Items from a dataset:
=-=-=

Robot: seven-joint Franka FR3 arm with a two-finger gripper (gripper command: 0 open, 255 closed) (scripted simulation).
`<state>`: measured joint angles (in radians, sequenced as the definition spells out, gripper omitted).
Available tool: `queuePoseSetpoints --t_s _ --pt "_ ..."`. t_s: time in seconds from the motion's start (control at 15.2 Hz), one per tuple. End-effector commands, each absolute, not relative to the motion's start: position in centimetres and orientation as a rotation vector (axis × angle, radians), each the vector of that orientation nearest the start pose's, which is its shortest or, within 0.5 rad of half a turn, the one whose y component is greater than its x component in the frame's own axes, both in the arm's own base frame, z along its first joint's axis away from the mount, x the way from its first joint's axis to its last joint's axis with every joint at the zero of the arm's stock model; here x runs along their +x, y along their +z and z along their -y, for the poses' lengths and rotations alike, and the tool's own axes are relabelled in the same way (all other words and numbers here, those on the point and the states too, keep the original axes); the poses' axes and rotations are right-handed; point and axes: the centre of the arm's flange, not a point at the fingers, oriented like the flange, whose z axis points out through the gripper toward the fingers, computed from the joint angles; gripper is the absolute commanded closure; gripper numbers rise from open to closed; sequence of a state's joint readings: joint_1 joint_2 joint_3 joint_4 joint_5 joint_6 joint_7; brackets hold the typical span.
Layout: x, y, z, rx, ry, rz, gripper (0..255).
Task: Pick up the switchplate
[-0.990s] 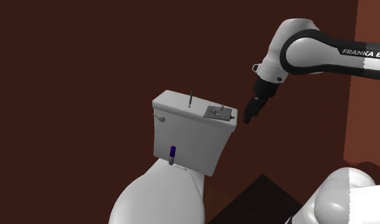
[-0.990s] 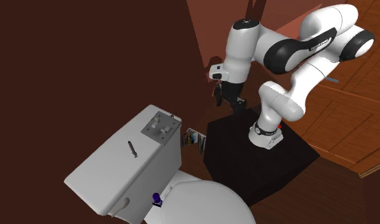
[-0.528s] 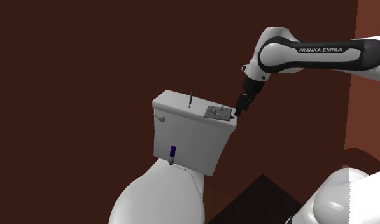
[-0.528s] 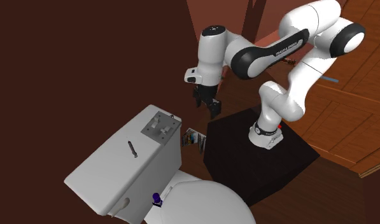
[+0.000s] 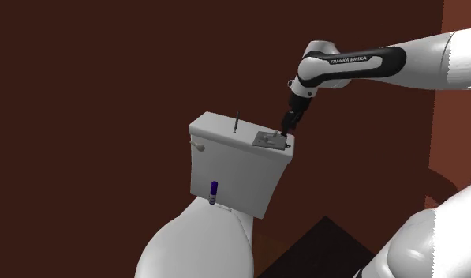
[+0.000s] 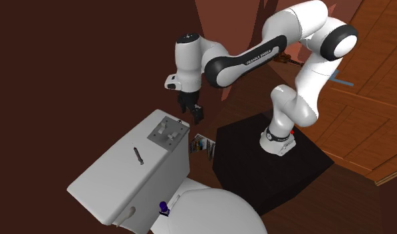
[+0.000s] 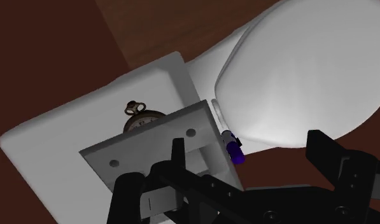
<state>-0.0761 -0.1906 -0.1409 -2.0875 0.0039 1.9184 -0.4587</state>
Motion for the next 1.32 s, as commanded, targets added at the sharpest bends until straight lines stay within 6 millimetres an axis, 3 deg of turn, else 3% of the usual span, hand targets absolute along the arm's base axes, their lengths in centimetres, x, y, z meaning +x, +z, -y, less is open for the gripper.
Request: queuePoseSetpoints --t_s 0.0,0.53,1.06,1.19,1.25 --pt "50.9 50.0 12.9 -3.098 -0.041 0.393 0" --pt "59.4 47.4 18.4 -3.102 -0.032 0.451 0" --pt "59.8 43.2 18.7 -3.102 -0.031 0.454 0" --pt "59.8 43.2 18.7 -3.102 -0.031 0.454 0" --pt "59.8 43.3 18.7 -3.102 -0.031 0.454 255"
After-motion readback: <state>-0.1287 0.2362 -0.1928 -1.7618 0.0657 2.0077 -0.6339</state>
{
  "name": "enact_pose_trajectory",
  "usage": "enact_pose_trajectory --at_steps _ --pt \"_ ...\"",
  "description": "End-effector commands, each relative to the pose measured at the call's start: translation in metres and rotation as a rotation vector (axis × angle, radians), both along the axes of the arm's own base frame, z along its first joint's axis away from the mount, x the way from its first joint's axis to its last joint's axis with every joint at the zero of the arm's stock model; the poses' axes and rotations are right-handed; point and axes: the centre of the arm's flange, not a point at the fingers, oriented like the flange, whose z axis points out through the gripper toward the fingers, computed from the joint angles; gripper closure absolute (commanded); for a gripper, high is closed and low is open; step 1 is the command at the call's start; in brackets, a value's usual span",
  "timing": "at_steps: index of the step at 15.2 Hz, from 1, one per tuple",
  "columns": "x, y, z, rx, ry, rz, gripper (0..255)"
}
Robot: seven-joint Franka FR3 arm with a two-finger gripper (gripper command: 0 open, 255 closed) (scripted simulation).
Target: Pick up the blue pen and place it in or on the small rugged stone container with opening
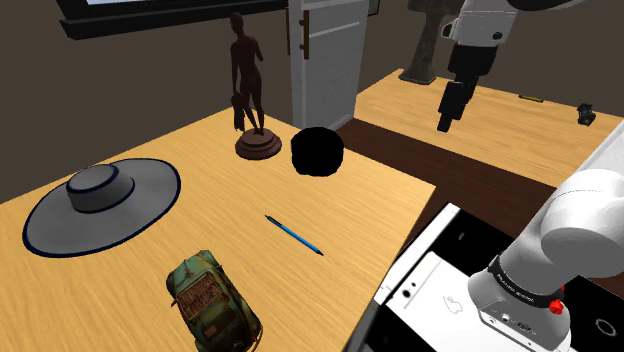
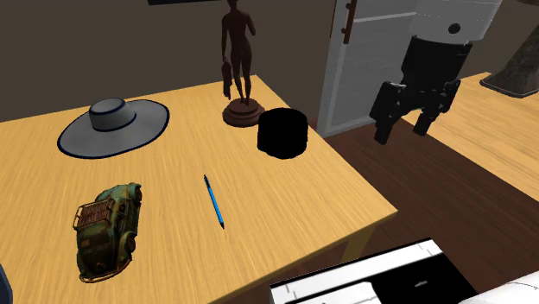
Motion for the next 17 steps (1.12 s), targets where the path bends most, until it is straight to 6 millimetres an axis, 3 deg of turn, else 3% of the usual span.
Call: enact_pose_trajectory --at_steps 1,17 --pt "0.000 0.000 0.000 0.000 0.000 0.000 0" --pt "0.058 0.193 -0.086 -0.057 0.001 0.037 0"
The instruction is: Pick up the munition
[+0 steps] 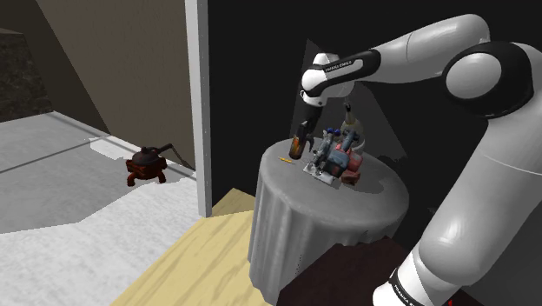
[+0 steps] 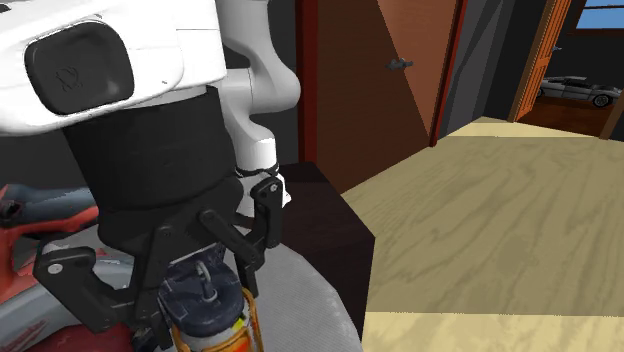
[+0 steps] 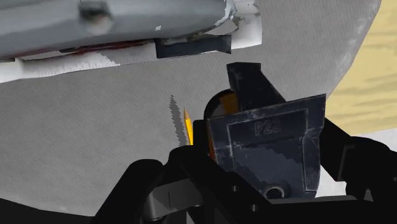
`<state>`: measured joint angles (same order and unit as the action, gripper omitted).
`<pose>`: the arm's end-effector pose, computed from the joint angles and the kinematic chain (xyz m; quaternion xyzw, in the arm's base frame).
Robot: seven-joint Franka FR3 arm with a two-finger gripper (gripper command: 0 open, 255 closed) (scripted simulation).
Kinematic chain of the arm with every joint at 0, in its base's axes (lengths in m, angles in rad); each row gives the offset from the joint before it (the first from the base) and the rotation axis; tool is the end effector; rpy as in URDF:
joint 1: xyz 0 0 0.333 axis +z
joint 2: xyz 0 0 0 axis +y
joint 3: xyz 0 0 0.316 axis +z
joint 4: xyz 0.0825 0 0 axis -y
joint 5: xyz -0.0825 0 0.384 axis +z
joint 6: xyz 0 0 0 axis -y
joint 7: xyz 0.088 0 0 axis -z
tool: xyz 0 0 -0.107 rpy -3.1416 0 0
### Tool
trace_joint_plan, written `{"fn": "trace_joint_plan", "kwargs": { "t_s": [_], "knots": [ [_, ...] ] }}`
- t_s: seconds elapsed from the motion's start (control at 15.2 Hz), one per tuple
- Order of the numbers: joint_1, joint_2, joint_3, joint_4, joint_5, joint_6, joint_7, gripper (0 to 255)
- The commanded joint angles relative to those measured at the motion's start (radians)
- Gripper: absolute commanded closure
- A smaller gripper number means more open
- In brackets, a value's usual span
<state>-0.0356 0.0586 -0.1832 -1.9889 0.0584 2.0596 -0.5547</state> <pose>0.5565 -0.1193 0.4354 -0.9878 -0.1539 -0.0139 0.0165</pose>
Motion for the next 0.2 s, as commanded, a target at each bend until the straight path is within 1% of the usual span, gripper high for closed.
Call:
{"fn": "trace_joint_plan", "kwargs": {
  "t_s": [0.0, 0.13],
  "knots": [
    [0.0, -0.011, 0.0, 0.018, -0.003, -0.028, 0.003, 255],
    [0.0, -0.011, 0.0, 0.019, -0.003, -0.03, 0.003, 255]
  ]
}}
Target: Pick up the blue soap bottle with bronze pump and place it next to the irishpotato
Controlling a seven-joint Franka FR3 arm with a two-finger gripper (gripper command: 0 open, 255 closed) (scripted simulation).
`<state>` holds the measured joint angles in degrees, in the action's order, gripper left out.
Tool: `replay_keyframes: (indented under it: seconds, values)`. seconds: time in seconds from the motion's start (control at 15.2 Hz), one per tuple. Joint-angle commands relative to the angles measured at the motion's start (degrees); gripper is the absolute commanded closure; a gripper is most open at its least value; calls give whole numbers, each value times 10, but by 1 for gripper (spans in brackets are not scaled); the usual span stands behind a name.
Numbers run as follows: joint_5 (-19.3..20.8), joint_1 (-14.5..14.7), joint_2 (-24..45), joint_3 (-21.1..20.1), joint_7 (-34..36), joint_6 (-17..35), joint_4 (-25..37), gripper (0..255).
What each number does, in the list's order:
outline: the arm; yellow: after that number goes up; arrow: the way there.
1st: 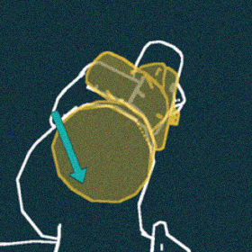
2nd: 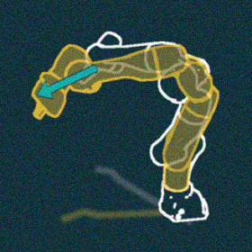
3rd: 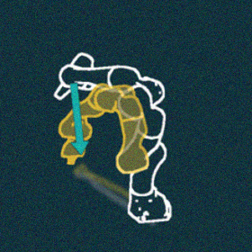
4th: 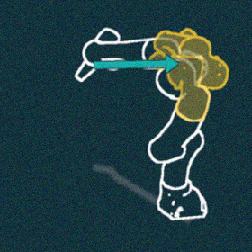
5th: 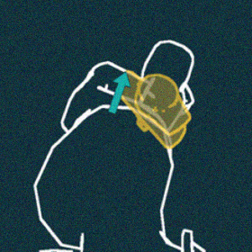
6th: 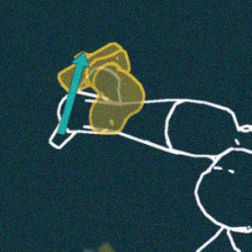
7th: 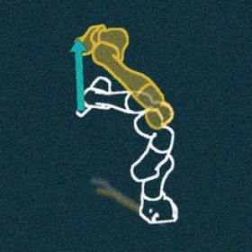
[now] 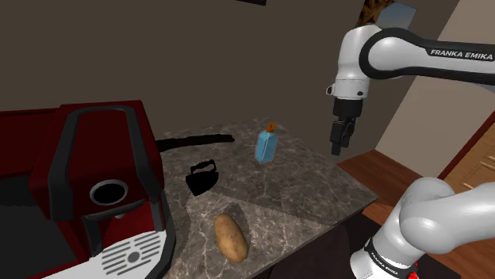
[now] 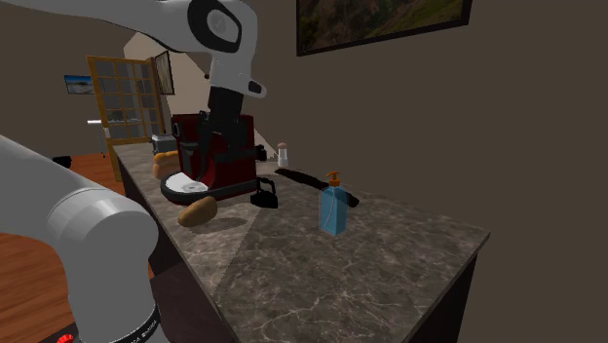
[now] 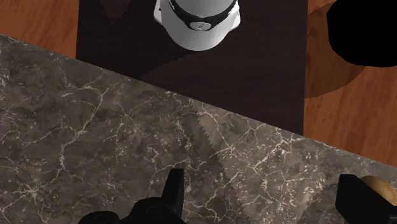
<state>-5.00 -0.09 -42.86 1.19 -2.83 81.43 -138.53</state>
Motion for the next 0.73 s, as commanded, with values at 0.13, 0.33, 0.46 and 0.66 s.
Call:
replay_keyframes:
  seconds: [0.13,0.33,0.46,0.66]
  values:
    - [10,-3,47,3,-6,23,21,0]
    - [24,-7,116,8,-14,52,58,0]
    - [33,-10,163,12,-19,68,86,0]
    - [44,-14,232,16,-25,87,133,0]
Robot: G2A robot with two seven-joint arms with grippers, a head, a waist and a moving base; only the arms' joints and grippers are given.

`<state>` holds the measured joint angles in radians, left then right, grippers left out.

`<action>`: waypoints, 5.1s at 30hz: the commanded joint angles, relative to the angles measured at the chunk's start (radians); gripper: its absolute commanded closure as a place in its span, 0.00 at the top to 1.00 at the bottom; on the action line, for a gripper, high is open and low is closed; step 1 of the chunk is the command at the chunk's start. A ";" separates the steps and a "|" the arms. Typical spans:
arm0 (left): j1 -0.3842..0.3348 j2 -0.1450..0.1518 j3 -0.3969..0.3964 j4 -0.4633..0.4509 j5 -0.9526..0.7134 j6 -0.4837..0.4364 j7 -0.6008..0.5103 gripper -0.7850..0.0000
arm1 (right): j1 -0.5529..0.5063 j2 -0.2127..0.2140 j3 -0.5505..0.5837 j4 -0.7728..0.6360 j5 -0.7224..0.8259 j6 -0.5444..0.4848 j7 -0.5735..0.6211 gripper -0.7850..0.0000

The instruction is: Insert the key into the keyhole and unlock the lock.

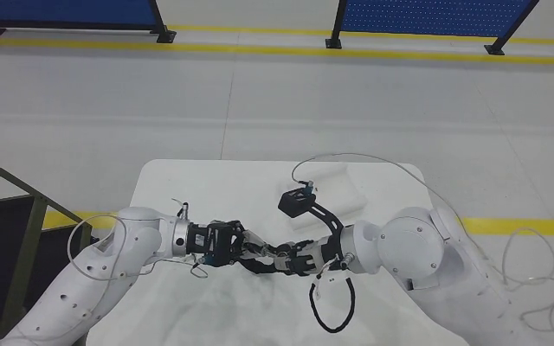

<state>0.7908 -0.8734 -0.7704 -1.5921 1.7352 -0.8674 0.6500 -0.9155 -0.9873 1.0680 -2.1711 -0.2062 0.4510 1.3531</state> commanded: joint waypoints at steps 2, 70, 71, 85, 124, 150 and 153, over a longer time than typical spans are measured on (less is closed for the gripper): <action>-0.001 -0.002 0.000 -0.003 -0.001 -0.005 -0.003 0.00 | 0.004 0.001 -0.004 0.004 0.006 0.002 -0.001 0.00; 0.042 -0.039 -0.107 0.184 -0.251 -0.093 -0.191 0.00 | -0.008 0.042 -0.001 0.203 0.124 -0.121 -0.098 1.00; 0.048 -0.035 -0.117 0.183 -0.245 -0.099 -0.191 0.00 | -0.013 0.043 -0.006 0.208 0.118 -0.127 -0.087 1.00; 0.135 0.021 -0.261 0.152 -0.214 -0.145 -0.180 0.00 | 0.017 0.021 -0.246 0.289 -0.046 -0.317 0.031 1.00; 0.197 0.070 -0.339 0.136 -0.272 -0.145 -0.167 0.00 | 0.137 -0.080 -0.596 0.440 -0.386 -0.783 -0.055 1.00; 0.197 0.070 -0.339 0.136 -0.272 -0.145 -0.167 0.00 | 0.163 -0.147 -0.693 0.467 -0.584 -0.845 -0.092 0.32; 0.197 0.070 -0.339 0.136 -0.272 -0.145 -0.167 0.00 | 0.164 -0.153 -0.695 0.478 -0.602 -0.835 -0.094 0.31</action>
<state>0.9874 -0.8031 -1.1097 -1.4558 1.4631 -1.0123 0.4827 -0.7519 -1.1385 0.3734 -1.6967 -0.8038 -0.3867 1.2584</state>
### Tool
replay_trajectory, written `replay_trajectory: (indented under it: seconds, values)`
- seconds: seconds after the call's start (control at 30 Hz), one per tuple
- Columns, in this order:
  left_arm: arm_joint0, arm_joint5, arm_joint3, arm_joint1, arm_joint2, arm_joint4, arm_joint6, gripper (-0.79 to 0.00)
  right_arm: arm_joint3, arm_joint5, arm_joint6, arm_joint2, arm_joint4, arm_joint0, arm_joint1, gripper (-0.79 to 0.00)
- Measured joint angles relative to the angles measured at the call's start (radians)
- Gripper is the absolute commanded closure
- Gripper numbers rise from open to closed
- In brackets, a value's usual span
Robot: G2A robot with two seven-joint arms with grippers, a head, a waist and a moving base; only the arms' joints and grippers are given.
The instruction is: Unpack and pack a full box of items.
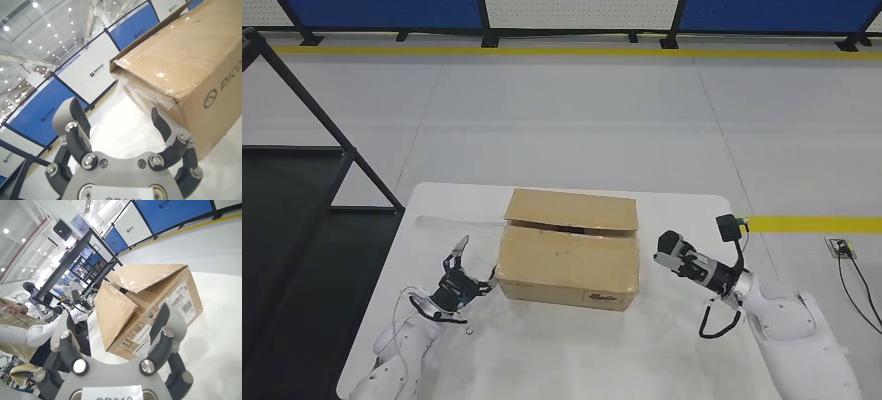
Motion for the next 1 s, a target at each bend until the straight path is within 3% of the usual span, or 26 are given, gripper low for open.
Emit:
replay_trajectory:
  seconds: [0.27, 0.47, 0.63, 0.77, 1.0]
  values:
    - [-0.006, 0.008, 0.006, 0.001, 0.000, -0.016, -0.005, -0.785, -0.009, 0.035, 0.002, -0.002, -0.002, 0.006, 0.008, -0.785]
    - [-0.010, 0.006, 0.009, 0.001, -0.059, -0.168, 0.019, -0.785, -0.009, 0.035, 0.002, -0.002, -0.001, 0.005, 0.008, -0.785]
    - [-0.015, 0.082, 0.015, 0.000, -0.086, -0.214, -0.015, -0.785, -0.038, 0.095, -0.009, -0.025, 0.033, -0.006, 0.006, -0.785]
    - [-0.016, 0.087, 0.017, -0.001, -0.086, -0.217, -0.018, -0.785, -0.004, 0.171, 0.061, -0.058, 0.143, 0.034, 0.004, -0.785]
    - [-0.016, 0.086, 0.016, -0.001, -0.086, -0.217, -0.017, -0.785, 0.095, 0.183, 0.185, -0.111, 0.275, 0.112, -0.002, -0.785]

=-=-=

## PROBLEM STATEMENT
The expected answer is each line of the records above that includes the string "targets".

## REPLY TO THE TASK
Motion for the next 1.32 s, as commanded, targets added at the sharpest bends until straight lines stay within 6 millimetres an axis, 3 deg of turn, else 3% of the usual span, hand targets absolute along the arm's base axes, their lengths in centimetres, x, y, z meaning +x, +z, -y, less is open for the gripper.
Motion for the next 17 steps (1.12 s), targets where the path bends most, until it is straight to 6 millimetres an axis, 3 deg of turn, else 3% of the usual span.

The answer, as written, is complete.